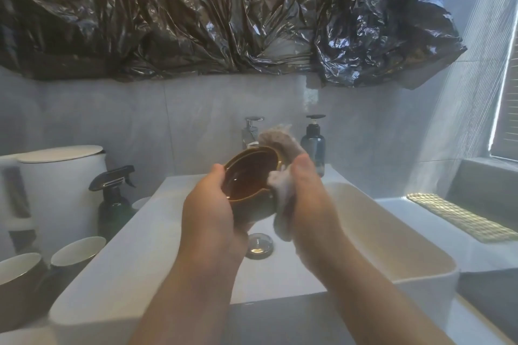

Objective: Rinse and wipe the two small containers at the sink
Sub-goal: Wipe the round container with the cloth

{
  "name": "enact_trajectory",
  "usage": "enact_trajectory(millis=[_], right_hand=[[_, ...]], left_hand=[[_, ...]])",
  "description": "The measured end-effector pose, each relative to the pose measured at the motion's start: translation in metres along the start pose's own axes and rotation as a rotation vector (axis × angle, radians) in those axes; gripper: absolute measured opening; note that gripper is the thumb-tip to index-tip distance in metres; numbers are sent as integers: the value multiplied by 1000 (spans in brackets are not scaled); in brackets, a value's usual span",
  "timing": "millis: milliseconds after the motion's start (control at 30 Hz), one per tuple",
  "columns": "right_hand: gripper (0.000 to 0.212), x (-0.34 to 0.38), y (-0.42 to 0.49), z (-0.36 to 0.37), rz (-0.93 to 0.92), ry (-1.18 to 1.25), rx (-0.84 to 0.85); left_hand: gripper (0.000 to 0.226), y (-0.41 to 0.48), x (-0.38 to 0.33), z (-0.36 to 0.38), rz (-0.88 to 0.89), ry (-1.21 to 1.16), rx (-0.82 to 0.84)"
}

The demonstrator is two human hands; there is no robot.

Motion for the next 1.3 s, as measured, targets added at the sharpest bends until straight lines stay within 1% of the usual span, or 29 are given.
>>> enact_trajectory(millis=[33, 100, 133, 167, 200, 233, 300, 367, 400, 433, 467, 500, 567, 600, 667, 700, 733, 767, 800, 833, 867, 933, 967, 1000, 1033, 1067, 1133, 1233, 1300], right_hand=[[45, -7, -3, 5, -44, -64, -7], [72, -25, -7, 8, -106, -332, -5], [79, -30, -8, 10, -111, -467, -15], [80, -30, -11, 11, -118, -525, -34], [78, -29, -12, 10, -138, -528, -73], [73, -22, -12, 8, -146, -506, -113], [60, -3, -7, -2, -83, -444, -179], [69, 10, -3, -16, 58, -245, -158], [71, 12, -3, -22, 118, -114, -140], [68, 12, -2, -28, 160, -15, -141], [64, 8, 1, -29, 188, 28, -146], [61, 7, 0, -26, 202, 55, -166], [59, 1, 1, -21, 225, 97, -200], [59, 1, 0, -16, 225, 108, -210], [59, 5, -3, -10, 219, 163, -196], [60, 7, -3, -9, 211, 176, -166], [60, 8, -4, -8, 201, 164, -134], [59, 9, -5, -8, 190, 137, -108], [57, 9, -6, -8, 180, 105, -74], [55, 11, -8, -5, 170, 60, -53], [51, 11, -9, -1, 149, -7, -32], [38, 9, -13, 8, 70, -249, 24], [45, 6, -14, 11, 14, -388, 32], [61, 0, -14, 11, -57, -528, 59], [72, -7, -13, 10, -118, -673, 92], [74, -11, -14, 10, -183, -822, 121], [72, -12, -18, 9, -252, -993, 137], [71, -9, -21, 9, -290, -1063, 88], [68, -6, -19, 9, -303, -1046, 94]], left_hand=[[28, 5, 0, -3, 33, -33, -40], [32, 12, 1, -8, 53, -79, -42], [39, 14, 2, -11, 61, -83, -18], [39, 16, 4, -12, 76, -58, -7], [31, 16, 5, -12, 112, 7, 5], [24, 14, 5, -11, 161, 88, 31], [28, 9, 6, -6, 229, 192, 81], [35, 2, 8, -2, 183, 217, 149], [41, -2, 9, -2, 120, 215, 172], [46, -5, 10, -2, 57, 198, 176], [48, -6, 10, -2, 26, 189, 163], [45, -6, 12, -3, 42, 219, 156], [30, -7, 20, -2, 185, 319, 132], [27, -10, 24, 1, 280, 335, 159], [27, -20, 29, 6, 507, 435, 273], [27, -21, 30, 7, 589, 541, 329], [31, -20, 32, 6, 616, 621, 359], [43, -19, 33, 4, 599, 640, 382], [57, -16, 31, 2, 534, 596, 371], [66, -14, 30, 0, 446, 497, 349], [67, -14, 26, 1, 354, 385, 315], [53, -16, 18, 5, 163, 156, 274], [51, -17, 15, 6, 60, 33, 258], [55, -18, 10, 8, -28, -88, 247], [59, -17, 6, 7, -85, -179, 230], [61, -15, 1, 6, -119, -241, 202], [63, -11, -5, 3, -139, -323, 172], [63, -5, -5, 2, -108, -337, 162], [58, -5, -2, 3, -72, -310, 179]])
Point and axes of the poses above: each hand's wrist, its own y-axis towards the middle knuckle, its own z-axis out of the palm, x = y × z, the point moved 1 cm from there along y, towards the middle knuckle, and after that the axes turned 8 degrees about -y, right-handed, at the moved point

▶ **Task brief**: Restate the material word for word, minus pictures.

▶ **Answer for the task**:
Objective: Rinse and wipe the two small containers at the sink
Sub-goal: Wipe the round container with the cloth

{
  "name": "enact_trajectory",
  "usage": "enact_trajectory(millis=[_], right_hand=[[_, ...]], left_hand=[[_, ...]])",
  "description": "The measured end-effector pose, each relative to the pose measured at the motion's start: translation in metres along the start pose's own axes and rotation as a rotation vector (axis × angle, radians) in those axes; gripper: absolute measured opening; note that gripper is the thumb-tip to index-tip distance in metres; numbers are sent as integers: the value multiplied by 1000 (spans in brackets are not scaled); in brackets, a value's usual span",
  "timing": "millis: milliseconds after the motion's start (control at 30 Hz), one per tuple",
  "columns": "right_hand: gripper (0.000 to 0.212), x (-0.34 to 0.38), y (-0.42 to 0.49), z (-0.36 to 0.37), rz (-0.93 to 0.92), ry (-1.18 to 1.25), rx (-0.84 to 0.85); left_hand: gripper (0.000 to 0.226), y (-0.41 to 0.48), x (-0.38 to 0.33), z (-0.36 to 0.38), rz (-0.88 to 0.89), ry (-1.21 to 1.16), rx (-0.82 to 0.84)"
}

The demonstrator is two human hands; there is no robot.

Motion for the next 1.3 s, as measured, targets added at the sharpest bends until straight lines stay within 1% of the usual span, or 29 are given.
>>> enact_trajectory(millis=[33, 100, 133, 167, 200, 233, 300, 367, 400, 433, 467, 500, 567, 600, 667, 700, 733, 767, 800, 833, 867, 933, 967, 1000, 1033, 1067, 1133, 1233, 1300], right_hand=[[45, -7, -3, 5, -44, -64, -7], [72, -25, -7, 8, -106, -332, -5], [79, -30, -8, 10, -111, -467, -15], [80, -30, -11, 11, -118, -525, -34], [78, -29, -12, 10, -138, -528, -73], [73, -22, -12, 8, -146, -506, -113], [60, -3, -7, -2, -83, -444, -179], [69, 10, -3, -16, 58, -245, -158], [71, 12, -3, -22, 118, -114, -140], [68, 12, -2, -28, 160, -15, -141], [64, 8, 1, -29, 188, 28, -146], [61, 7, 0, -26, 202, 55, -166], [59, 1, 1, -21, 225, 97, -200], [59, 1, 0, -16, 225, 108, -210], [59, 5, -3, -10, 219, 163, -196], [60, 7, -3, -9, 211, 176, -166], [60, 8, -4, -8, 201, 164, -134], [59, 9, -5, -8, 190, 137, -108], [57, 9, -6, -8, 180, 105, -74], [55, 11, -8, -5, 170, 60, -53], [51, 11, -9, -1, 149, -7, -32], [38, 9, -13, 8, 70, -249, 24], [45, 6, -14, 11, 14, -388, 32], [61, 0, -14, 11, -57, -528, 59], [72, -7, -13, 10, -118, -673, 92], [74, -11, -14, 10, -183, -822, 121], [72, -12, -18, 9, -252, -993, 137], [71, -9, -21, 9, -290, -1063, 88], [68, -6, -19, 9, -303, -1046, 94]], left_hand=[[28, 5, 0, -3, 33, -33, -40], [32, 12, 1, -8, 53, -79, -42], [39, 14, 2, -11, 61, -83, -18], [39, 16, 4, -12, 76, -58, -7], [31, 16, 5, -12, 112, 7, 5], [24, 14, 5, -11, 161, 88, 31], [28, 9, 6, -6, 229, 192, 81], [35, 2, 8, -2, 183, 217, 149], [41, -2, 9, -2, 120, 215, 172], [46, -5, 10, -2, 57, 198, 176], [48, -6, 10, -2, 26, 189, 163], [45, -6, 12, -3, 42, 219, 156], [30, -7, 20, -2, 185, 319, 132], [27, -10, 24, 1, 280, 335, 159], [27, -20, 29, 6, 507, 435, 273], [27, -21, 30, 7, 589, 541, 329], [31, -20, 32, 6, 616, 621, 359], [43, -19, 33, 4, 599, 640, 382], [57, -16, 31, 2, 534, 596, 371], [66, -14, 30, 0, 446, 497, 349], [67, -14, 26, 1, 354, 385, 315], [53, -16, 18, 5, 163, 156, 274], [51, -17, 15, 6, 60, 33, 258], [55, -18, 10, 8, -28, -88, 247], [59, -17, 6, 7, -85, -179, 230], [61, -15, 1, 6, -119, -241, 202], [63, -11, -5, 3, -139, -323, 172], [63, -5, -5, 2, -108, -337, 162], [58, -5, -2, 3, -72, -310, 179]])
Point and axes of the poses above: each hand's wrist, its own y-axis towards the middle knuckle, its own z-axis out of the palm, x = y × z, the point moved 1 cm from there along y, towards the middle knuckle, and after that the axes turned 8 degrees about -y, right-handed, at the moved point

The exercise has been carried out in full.